-- WHAT TO PRODUCE --
Leaving out the images, please output every entry exactly as it appears.

□ □ □ □ □

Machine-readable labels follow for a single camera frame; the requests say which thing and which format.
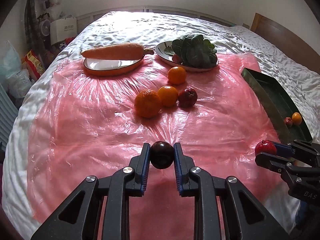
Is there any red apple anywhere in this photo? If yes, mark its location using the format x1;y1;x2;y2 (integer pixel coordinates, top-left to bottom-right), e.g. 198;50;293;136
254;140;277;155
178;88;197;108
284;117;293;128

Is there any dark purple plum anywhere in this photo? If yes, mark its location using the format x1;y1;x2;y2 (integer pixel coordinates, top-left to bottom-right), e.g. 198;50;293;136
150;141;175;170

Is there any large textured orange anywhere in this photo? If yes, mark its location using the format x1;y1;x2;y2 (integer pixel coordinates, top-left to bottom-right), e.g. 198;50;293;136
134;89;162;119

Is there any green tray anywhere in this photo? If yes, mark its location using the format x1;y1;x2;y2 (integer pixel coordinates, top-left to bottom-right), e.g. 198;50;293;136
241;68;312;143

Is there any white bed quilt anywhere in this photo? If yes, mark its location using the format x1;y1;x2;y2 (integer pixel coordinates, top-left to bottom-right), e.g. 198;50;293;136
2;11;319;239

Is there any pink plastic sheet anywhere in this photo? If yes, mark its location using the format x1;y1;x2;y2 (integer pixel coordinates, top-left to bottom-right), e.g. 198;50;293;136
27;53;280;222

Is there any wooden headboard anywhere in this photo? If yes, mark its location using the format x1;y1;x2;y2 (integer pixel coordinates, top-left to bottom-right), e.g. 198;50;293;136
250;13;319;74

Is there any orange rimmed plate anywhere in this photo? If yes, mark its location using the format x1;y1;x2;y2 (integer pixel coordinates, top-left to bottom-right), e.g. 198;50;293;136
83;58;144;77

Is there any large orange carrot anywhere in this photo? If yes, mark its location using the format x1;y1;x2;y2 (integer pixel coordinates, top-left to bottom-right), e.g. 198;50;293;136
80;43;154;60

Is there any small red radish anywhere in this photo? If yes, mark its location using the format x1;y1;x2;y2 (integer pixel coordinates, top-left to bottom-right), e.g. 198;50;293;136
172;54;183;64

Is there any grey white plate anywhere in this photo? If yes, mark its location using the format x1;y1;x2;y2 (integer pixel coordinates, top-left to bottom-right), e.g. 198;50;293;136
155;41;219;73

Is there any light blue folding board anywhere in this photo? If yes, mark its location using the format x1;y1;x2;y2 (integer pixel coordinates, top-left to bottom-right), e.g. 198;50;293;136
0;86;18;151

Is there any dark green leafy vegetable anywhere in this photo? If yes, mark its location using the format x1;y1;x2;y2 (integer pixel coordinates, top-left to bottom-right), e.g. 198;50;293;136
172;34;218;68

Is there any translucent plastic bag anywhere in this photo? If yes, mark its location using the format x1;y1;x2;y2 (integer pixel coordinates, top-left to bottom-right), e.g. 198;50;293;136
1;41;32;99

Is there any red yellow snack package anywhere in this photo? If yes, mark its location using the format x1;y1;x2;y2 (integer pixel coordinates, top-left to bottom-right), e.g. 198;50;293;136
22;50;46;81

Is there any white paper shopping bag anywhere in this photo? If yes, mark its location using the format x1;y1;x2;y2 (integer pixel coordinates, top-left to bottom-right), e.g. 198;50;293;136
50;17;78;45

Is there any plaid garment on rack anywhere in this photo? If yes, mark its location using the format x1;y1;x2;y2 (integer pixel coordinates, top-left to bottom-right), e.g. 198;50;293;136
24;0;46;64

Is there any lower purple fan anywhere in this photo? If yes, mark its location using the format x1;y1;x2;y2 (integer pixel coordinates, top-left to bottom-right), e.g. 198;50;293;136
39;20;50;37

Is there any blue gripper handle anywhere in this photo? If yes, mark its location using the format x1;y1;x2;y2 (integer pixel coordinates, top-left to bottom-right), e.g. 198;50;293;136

□ □ □ □ □

-- RESPONSE --
Machine-readable labels follow for a single camera frame; the requests say which thing and which format.
Is there any red apple anywhere in this photo? If yes, mark its location using the format x1;y1;x2;y2 (integer pixel coordinates, top-left to bottom-right), e.g. 198;50;293;136
254;140;277;155
178;88;197;108
284;117;293;128

Is there any dark purple plum anywhere in this photo? If yes, mark its location using the format x1;y1;x2;y2 (integer pixel coordinates, top-left to bottom-right), e.g. 198;50;293;136
150;141;175;170

Is there any large textured orange anywhere in this photo? If yes, mark its location using the format x1;y1;x2;y2 (integer pixel coordinates, top-left to bottom-right), e.g. 198;50;293;136
134;89;162;119

Is there any green tray anywhere in this photo? If yes, mark its location using the format x1;y1;x2;y2 (integer pixel coordinates, top-left to bottom-right), e.g. 198;50;293;136
241;68;312;143

Is there any white bed quilt anywhere in this photo? If yes, mark its location using the format x1;y1;x2;y2 (integer pixel coordinates, top-left to bottom-right), e.g. 198;50;293;136
2;11;319;239

Is there any pink plastic sheet anywhere in this photo? If yes, mark its location using the format x1;y1;x2;y2 (integer pixel coordinates, top-left to bottom-right), e.g. 198;50;293;136
27;53;280;222

Is there any wooden headboard anywhere in this photo? If yes, mark its location using the format x1;y1;x2;y2 (integer pixel coordinates, top-left to bottom-right), e.g. 198;50;293;136
250;13;319;74

Is there any orange rimmed plate anywhere in this photo? If yes, mark its location using the format x1;y1;x2;y2 (integer pixel coordinates, top-left to bottom-right), e.g. 198;50;293;136
83;58;144;77

Is there any large orange carrot anywhere in this photo? If yes, mark its location using the format x1;y1;x2;y2 (integer pixel coordinates, top-left to bottom-right), e.g. 198;50;293;136
80;43;154;60

Is there any small red radish anywhere in this photo? If yes, mark its location using the format x1;y1;x2;y2 (integer pixel coordinates, top-left to bottom-right), e.g. 198;50;293;136
172;54;183;64

Is there any grey white plate anywhere in this photo? If yes, mark its location using the format x1;y1;x2;y2 (integer pixel coordinates, top-left to bottom-right), e.g. 198;50;293;136
155;41;219;73

Is there any light blue folding board anywhere in this photo? If yes, mark its location using the format x1;y1;x2;y2 (integer pixel coordinates, top-left to bottom-right), e.g. 198;50;293;136
0;86;18;151

Is there any dark green leafy vegetable anywhere in this photo? If yes, mark its location using the format x1;y1;x2;y2 (integer pixel coordinates, top-left to bottom-right), e.g. 198;50;293;136
172;34;218;68

Is there any translucent plastic bag anywhere in this photo? If yes, mark its location using the format x1;y1;x2;y2 (integer pixel coordinates, top-left to bottom-right), e.g. 198;50;293;136
1;41;32;99

Is there any red yellow snack package anywhere in this photo? If yes, mark its location using the format x1;y1;x2;y2 (integer pixel coordinates, top-left to bottom-right), e.g. 198;50;293;136
22;50;46;81

Is there any white paper shopping bag anywhere in this photo? If yes, mark its location using the format x1;y1;x2;y2 (integer pixel coordinates, top-left to bottom-right), e.g. 198;50;293;136
50;17;78;45

Is there any plaid garment on rack anywhere in this photo? If yes, mark its location using the format x1;y1;x2;y2 (integer pixel coordinates, top-left to bottom-right), e.g. 198;50;293;136
24;0;46;64

Is there any lower purple fan anywhere in this photo? If yes, mark its location using the format x1;y1;x2;y2 (integer pixel coordinates, top-left to bottom-right), e.g. 198;50;293;136
39;20;50;37

Is there any blue gripper handle anywhere in this photo? If yes, mark its location using the format x1;y1;x2;y2 (integer pixel coordinates, top-left to bottom-right), e.g. 198;50;293;136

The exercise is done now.